However, this is the thing with the, "Taking it on face value," that I feel I have to squeeze in there. The sadness is amplified by a sense of uncertainty and dislocation. What happened? What's true and what isn't? Are my real emotions being wasted on unreal things? I try to speak in a more circumspect way these days, but as I've alluded to before on here, it's true that sometimes media/government just fabricate things. Parables are told in news form.
Everyone's a conspiracy theorist now it seems. So there's little point pretending I'm speaking some great secret here. In fact, in today's world of mass media, and now AI, you'd have to be lobotomised to not question things. In a world where artificial is so easy only a fool would accept things unthinkingly. And if you do choose not to think (as many do), the smart move is to automatically not believe the things you see on screen. As at least that way you avoid the emotional drain and the buy-in.
It's easier to not care. To console yourself that it's all just political theatre and that therefore you can cast things aside into the box labelled fiction. However, as I type, this looks very vivid and real. It looks like a man - a decent Christian family man - has been the victim of a mafia-style hit in broad daylight. The footage itself, from multiple angles, looks bloody and conclusive.
The official narrative is that it was carried out by a loony leftist with a trans girlfriend. A narrative with clear elements of soap opera. There are also other oddities: the boomer guy in glasses who originally claimed to be the shooter, who was led from the scene with his trousers around his ankles; the fact that the very question Kirk was answering was about trans shootings when he was shot. So it all leads itself to a mishmash of interpretation. A bloody act of violence wrapped in cartoons. I don't know how to fully parse it. I don't know what's happened.
And, of course, if you can't get a handle on what's happened you don't know how to respond. You find yourself fighting spooks, spectres and monsters. Are you swinging your feeble sword at a monster, or was it just a shadow? Or are the monsters fighting even bigger (and more dishonest) monsters themselves? The complexity leaves you helpless. Uncertain what the landscape is.
The one thing you can have certainty over though is your own values. In a world full of lies and violence your own actions can at least be true. Even if they tread uncertain ground. Which brings me to a point of optimism. I'm struggling to get a handle on this situation, but generally I'm quite good at reading the larger cultural landscape, and I think the major upshot of all this will be more people finding faith. It was going that way anyway, but this will only push that further. The left/right political stuff is becoming redundant, as people search for a firmer foundation to root their world upon.
In America they have a real, living Christianity, so that will swell from the upswing.
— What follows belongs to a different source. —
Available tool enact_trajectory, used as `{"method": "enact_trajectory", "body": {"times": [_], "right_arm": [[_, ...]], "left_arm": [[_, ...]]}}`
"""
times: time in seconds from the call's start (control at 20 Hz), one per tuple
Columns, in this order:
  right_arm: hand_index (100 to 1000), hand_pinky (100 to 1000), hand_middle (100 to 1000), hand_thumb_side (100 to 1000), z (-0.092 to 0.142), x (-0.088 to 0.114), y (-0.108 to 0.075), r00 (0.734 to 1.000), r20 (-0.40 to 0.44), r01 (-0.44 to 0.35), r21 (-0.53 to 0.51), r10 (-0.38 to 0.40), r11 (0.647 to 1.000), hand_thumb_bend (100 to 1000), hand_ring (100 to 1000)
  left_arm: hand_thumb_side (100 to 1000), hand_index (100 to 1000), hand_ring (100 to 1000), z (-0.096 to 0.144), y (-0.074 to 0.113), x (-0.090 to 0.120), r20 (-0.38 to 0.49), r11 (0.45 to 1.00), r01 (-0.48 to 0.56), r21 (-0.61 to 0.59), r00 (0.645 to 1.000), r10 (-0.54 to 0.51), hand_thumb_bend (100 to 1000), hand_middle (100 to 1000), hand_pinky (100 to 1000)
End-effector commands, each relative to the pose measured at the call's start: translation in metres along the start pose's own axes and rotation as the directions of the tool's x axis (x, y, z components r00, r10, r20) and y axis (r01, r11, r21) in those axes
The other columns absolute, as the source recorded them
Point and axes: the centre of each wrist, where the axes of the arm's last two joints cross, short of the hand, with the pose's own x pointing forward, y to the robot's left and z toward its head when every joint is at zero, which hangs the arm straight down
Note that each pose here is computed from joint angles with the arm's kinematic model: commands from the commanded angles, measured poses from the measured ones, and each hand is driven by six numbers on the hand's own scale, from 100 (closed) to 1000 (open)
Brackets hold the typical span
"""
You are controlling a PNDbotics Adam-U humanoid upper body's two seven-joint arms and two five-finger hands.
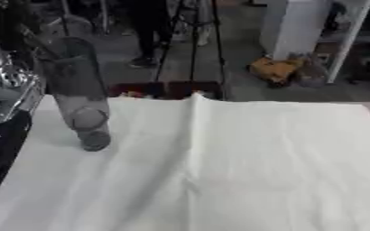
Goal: Arrange flowers into the vase.
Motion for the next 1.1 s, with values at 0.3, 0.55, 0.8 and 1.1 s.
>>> {"method": "enact_trajectory", "body": {"times": [0.3, 0.55, 0.8, 1.1], "right_arm": [[902, 837, 852, 1000, -0.006, -0.001, -0.009, 1.0, 0.014, -0.025, -0.015, 0.025, 1.0, 404, 882], [902, 836, 851, 1000, -0.006, -0.001, -0.009, 1.0, 0.011, -0.026, -0.016, 0.026, 1.0, 404, 881], [902, 836, 851, 1000, -0.005, -0.002, -0.009, 1.0, 0.007, -0.027, -0.016, 0.028, 0.999, 404, 881], [901, 836, 850, 1000, -0.005, -0.002, -0.009, 1.0, 0.003, -0.027, -0.017, 0.027, 0.999, 405, 881]], "left_arm": [[842, 197, 257, -0.019, 0.011, 0.01, 0.03, 0.998, 0.051, 0.022, 0.998, -0.052, 146, 200, 100], [836, 216, 375, -0.02, 0.015, 0.009, 0.021, 0.994, 0.108, 0.021, 0.994, -0.108, 151, 321, 114], [834, 214, 469, -0.02, 0.016, 0.009, 0.018, 0.989, 0.149, 0.015, 0.989, -0.15, 103, 423, 141], [846, 211, 484, -0.019, 0.018, 0.006, -0.001, 0.979, 0.204, 0.006, 0.979, -0.204, 100, 438, 150]]}}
Here, in the UK, things are different. We really are a godless people. The only major living cultural reservoir in the country is Islam. So it's harder to say where things will go. Recently we've had all the flag waving on the streets. I love the Union Jack, but these political symbols are puny when stood up against the behemoth of faith-based religion. Even a nationalism rooted in ethnicity is weak as it lacks the power to convert. Once upon a time the Union Jack (and its English and Scottish parent flags) were symbols of religion as well as of nationhood. They're literally the cross. However, again, religion has to be living, and barely a single living Brit would think "Christianity" when they see these flags now. For sure, the street rabble of the English looks pathetic when compared to the church unity Americans often show.
It seems strangely unfitting to talk about the UK. Perhaps I should've saved that last paragraph for another blog post. May God bless America.